* [Task requirements]
Copy the data exactly as it appears, and do not include any pictures.

_____

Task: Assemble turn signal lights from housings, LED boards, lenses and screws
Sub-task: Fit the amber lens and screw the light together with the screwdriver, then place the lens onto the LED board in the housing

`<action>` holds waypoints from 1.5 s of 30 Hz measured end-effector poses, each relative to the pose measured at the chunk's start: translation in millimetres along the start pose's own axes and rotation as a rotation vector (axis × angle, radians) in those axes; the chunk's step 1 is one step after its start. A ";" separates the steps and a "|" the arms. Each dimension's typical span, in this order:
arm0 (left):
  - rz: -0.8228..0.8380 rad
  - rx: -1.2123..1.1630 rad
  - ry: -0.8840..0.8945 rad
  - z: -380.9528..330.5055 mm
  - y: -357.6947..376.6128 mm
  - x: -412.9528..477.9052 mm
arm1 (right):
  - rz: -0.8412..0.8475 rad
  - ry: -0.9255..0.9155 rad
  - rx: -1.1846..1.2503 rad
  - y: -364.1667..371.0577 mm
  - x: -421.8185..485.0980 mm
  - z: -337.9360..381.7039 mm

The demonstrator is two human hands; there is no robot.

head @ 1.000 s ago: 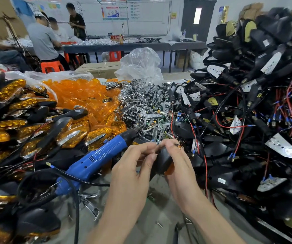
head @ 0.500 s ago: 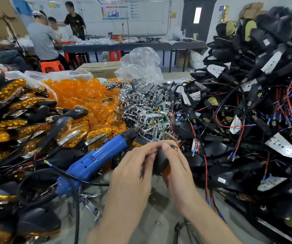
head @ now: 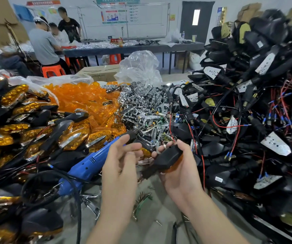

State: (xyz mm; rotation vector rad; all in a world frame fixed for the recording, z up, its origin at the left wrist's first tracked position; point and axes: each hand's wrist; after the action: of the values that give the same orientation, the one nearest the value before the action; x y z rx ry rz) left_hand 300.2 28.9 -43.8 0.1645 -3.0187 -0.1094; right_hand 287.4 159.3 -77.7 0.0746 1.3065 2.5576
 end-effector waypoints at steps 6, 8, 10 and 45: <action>-0.088 -0.509 -0.594 1.4 -14.1 -5.6 | 0.064 0.016 -0.104 3.0 -2.3 -1.1; -0.140 -0.643 -0.676 -2.6 -20.7 2.5 | 0.052 0.003 -0.165 5.9 -2.2 -5.1; -0.220 -0.797 -0.749 -8.4 -25.5 16.8 | 0.028 0.006 -0.176 9.5 -3.3 -9.2; 0.031 -0.672 0.092 -60.8 5.0 95.7 | 0.000 0.050 -0.058 -0.5 13.8 -16.6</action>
State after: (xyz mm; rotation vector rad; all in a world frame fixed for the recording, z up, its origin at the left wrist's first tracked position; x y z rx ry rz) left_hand 212.4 19.2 27.6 0.0544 -2.7070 -1.0508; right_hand 271.4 150.0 -89.0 -0.0013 1.2490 2.6107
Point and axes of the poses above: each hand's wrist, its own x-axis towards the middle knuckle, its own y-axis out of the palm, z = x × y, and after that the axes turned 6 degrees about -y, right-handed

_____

* [Result for this task]
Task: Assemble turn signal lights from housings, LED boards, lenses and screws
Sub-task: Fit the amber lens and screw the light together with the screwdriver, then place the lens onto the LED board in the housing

`<action>` holds waypoints from 1.5 s of 30 Hz measured end-effector poses, each relative to the pose measured at the chunk's start: translation in millimetres along the start pose's own axes and rotation as a rotation vector (axis × angle, radians) in those axes; the chunk's step 1 is one step after its start. A ";" separates the steps and a "|" the arms. Each dimension's typical span, in this order:
arm0 (left):
  - rz: -0.8228..0.8380 rad
  - rx: -1.2123..1.1630 rad
  - ry: -0.8840..0.8945 rad
  - z: -380.9528..330.5055 mm
  - y: -357.6947..376.6128 mm
  - x: -412.9528..477.9052 mm
arm1 (right):
  - rz: -0.8412..0.8475 rad
  - ry: -0.9255..0.9155 rad
  - rx: -1.1846..1.2503 rad
  - y: -364.1667..371.0577 mm
  - x: -421.8185..485.0980 mm
  - z: -337.9360..381.7039 mm

The demonstrator is two human hands; there is no robot.

head @ 1.000 s ago: 
head @ 0.500 s ago: 
head @ now: 

State: (xyz mm; rotation vector rad; all in a world frame fixed for the recording, z up, its origin at the left wrist's first tracked position; point and axes: each hand's wrist; after the action: of the values that give the same orientation, the one nearest the value before the action; x y z rx ry rz) left_hand 300.2 28.9 -43.8 0.1645 -3.0187 -0.1094; right_hand 287.4 159.3 -77.7 0.0746 1.3065 2.5576
 end-effector waypoints at steps 6, 8, 10 and 45: <action>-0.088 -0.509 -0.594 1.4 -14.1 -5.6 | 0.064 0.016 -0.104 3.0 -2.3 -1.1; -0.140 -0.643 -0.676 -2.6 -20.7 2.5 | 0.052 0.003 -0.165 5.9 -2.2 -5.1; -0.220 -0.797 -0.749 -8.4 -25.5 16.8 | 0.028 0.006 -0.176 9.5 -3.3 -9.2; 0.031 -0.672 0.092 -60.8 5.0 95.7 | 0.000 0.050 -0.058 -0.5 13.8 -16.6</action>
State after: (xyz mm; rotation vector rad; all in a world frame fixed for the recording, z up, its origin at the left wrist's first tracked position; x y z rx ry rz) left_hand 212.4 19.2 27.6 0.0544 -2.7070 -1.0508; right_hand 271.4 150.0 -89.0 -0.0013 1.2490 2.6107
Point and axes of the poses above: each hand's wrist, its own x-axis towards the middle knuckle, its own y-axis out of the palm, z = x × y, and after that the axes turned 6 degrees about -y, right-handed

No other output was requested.